Is not "lacking in evidence, yet deliberate" the very definition of... rash and impulsive?
BTW I wouldn't say these people are arrogant (for making these kinds of judgements), per se.
But it does seem that they're biting off more than they can realistically chew.
https://en.m.wikipedia.org/wiki/Counting_sort
I think her solution for array larger than memory is very inefficient. Even in smaller case one might achieve speed up by excluding unnecessary read/temp/move in else clause by just by writing two values which will likely be in registers.
My impression is that going through a mock interview in this way has pulled back the curtain on a process that a select few have been able to shake their network (school alumni, etc.) to do something similar privately.
For the first-you can't asses leadership ability just out of the blue since each company has different set of values and approaches there. (For example Army vs Google leadership styles)

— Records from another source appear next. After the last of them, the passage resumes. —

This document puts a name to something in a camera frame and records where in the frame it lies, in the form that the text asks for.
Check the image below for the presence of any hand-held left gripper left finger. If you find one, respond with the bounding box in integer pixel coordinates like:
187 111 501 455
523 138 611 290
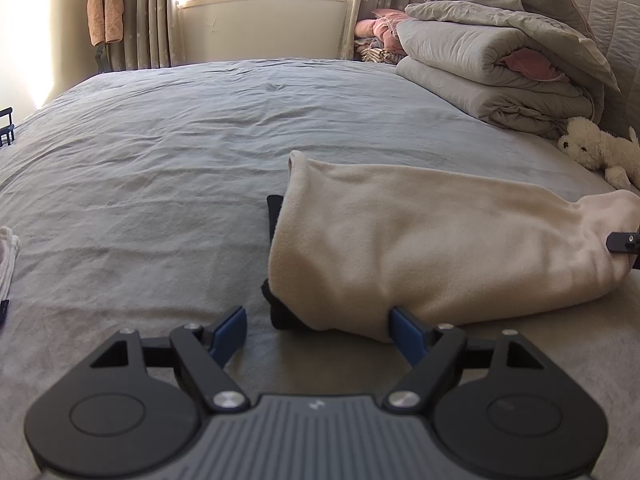
90 305 251 413

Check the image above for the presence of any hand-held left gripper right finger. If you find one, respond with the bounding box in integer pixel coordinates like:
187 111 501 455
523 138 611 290
385 306 543 413

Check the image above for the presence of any black garment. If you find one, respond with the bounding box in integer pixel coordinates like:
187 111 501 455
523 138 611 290
260 150 640 345

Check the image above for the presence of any grey quilted headboard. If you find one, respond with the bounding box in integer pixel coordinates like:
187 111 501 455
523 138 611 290
565 0 640 141

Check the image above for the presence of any white folded cloth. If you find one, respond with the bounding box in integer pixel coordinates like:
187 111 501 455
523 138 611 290
0 225 21 301

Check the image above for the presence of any folded grey quilt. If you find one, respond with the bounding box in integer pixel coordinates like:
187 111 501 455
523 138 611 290
395 0 608 141

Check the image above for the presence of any white plush dog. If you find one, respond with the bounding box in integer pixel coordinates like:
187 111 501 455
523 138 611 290
557 116 640 191

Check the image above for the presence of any orange hanging towel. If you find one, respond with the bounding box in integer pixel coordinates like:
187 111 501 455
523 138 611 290
87 0 125 46

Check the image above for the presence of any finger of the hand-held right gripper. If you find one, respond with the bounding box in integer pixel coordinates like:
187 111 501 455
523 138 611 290
606 231 640 271

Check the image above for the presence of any grey bed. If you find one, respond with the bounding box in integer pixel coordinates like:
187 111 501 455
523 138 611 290
0 57 640 480

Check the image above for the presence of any black metal frame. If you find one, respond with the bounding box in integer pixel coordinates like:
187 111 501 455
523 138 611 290
0 106 15 147

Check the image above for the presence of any pink pillow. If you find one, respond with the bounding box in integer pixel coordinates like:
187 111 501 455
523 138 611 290
354 8 416 53

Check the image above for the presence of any striped cloth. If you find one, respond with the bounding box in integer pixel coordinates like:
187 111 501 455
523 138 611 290
354 45 401 64

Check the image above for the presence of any black towel stand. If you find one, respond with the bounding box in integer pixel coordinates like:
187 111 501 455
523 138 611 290
94 40 113 75

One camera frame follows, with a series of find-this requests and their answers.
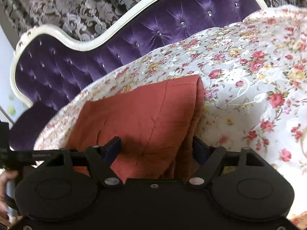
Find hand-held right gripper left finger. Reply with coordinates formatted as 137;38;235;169
41;136;123;188

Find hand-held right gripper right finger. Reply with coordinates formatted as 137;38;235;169
187;135;267;188

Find red pants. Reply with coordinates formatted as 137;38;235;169
66;75;206;183

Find person's left hand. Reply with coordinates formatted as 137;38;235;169
0;171;19;228

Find floral blanket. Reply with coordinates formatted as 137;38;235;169
34;5;307;224

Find brown silver damask curtain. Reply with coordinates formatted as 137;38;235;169
0;0;307;42

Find purple tufted sofa white frame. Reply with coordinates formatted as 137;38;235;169
8;0;268;152

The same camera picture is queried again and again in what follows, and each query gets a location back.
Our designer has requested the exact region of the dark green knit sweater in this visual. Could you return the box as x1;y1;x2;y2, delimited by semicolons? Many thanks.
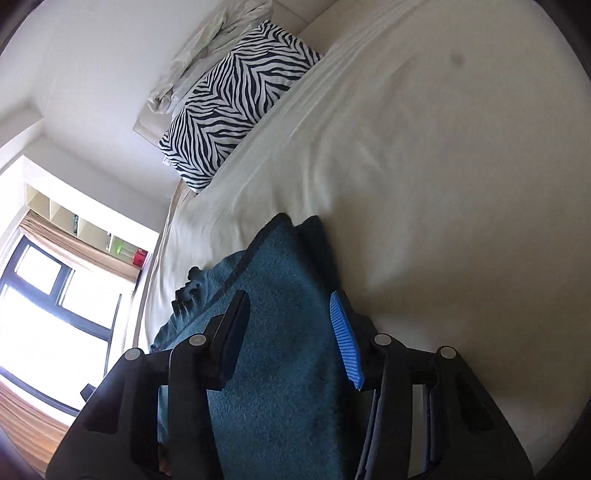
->
150;213;384;480

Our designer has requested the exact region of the folded white duvet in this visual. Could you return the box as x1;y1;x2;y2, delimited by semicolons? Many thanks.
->
147;0;275;116

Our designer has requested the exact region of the zebra print pillow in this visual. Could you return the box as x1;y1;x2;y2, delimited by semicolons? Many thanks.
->
158;21;324;193

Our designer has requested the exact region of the white built-in bookshelf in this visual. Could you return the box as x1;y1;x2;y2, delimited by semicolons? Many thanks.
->
25;182;151;266

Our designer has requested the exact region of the black framed window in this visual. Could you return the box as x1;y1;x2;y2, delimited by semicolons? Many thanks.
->
0;233;123;416

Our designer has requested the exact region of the beige curtain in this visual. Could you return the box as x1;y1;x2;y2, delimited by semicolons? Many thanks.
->
0;376;77;474
14;210;141;282

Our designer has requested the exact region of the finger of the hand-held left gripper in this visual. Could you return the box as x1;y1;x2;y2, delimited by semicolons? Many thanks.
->
329;290;539;480
46;290;252;480

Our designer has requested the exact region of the bed with beige sheet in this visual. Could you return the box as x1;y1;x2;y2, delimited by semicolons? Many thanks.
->
134;0;591;480

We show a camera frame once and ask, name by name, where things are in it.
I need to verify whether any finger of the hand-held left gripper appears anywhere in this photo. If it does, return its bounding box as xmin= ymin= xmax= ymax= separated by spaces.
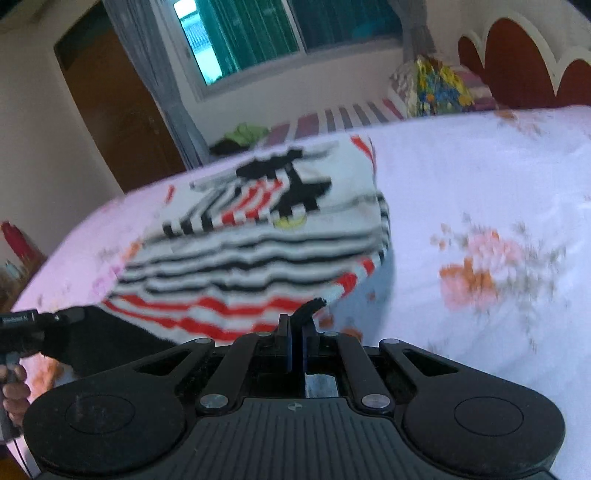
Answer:
xmin=37 ymin=307 xmax=87 ymax=328

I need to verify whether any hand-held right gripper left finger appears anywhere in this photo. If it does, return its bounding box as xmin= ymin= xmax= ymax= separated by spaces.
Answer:
xmin=122 ymin=314 xmax=293 ymax=414

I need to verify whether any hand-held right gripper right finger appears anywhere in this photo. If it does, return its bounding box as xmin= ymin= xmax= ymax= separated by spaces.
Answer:
xmin=301 ymin=325 xmax=462 ymax=410

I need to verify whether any striped knit sweater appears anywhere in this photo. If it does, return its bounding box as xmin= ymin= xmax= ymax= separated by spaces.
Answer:
xmin=41 ymin=135 xmax=393 ymax=379

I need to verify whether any person's left hand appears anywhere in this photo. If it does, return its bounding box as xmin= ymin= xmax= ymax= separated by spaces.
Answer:
xmin=0 ymin=364 xmax=32 ymax=428

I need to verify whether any wooden nightstand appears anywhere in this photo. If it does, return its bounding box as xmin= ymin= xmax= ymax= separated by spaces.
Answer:
xmin=0 ymin=251 xmax=48 ymax=315

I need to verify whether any red bottle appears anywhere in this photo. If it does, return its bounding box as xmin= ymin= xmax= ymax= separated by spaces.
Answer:
xmin=0 ymin=220 xmax=34 ymax=263

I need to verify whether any wooden door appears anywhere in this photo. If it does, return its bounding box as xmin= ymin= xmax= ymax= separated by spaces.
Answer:
xmin=54 ymin=2 xmax=185 ymax=195

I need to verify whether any dark cloth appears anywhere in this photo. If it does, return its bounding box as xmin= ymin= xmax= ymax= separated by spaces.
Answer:
xmin=210 ymin=138 xmax=250 ymax=156

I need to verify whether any green cloth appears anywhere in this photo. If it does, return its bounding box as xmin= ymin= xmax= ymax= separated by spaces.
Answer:
xmin=224 ymin=122 xmax=271 ymax=145

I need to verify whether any striped blanket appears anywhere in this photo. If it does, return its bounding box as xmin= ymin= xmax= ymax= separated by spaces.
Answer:
xmin=265 ymin=99 xmax=408 ymax=141

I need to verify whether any grey curtain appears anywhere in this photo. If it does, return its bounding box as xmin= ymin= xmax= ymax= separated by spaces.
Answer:
xmin=104 ymin=0 xmax=209 ymax=169
xmin=388 ymin=0 xmax=437 ymax=63

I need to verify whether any bed with floral sheet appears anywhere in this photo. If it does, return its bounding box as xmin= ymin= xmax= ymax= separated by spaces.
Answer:
xmin=9 ymin=106 xmax=591 ymax=462

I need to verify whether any colourful floral pillow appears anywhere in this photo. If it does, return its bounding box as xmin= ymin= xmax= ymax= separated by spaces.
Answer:
xmin=406 ymin=54 xmax=475 ymax=118

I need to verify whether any striped pillow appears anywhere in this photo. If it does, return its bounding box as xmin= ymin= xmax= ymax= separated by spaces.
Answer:
xmin=388 ymin=60 xmax=497 ymax=117

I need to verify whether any sliding glass window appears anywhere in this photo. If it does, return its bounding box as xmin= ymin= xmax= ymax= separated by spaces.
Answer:
xmin=171 ymin=0 xmax=402 ymax=89

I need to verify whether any red scalloped headboard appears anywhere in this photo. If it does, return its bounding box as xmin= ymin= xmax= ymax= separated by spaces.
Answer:
xmin=457 ymin=7 xmax=591 ymax=112

For the second-you need some 3rd person who has relatively low understanding of the field you testing person for, then you need to ask candidate to explain something to that person and then ask the 3rd person to tell you what did they learn or understood from this conversation. So far I see no other way about it, if you have better ideas, please share.
And third, well only time can show such attribute as reliability as a team players. There is way too many thing could go wrong in chemistry between team and the candidate.
1. Always use HE, even if it is a SHE. (1)
2. We test our candidates with custom-made case studies that help them SHINE and not focused on making them FAIL. This mindset has helped us evaluate candidates, in the waters they currently swim, than to throw them into our reality. It is the job of the interviewer to retrofit our problems into the candidate's universe. We have heard from candidates, both from hired and not-hired pools, that their stress level is reduced a lot by this approach.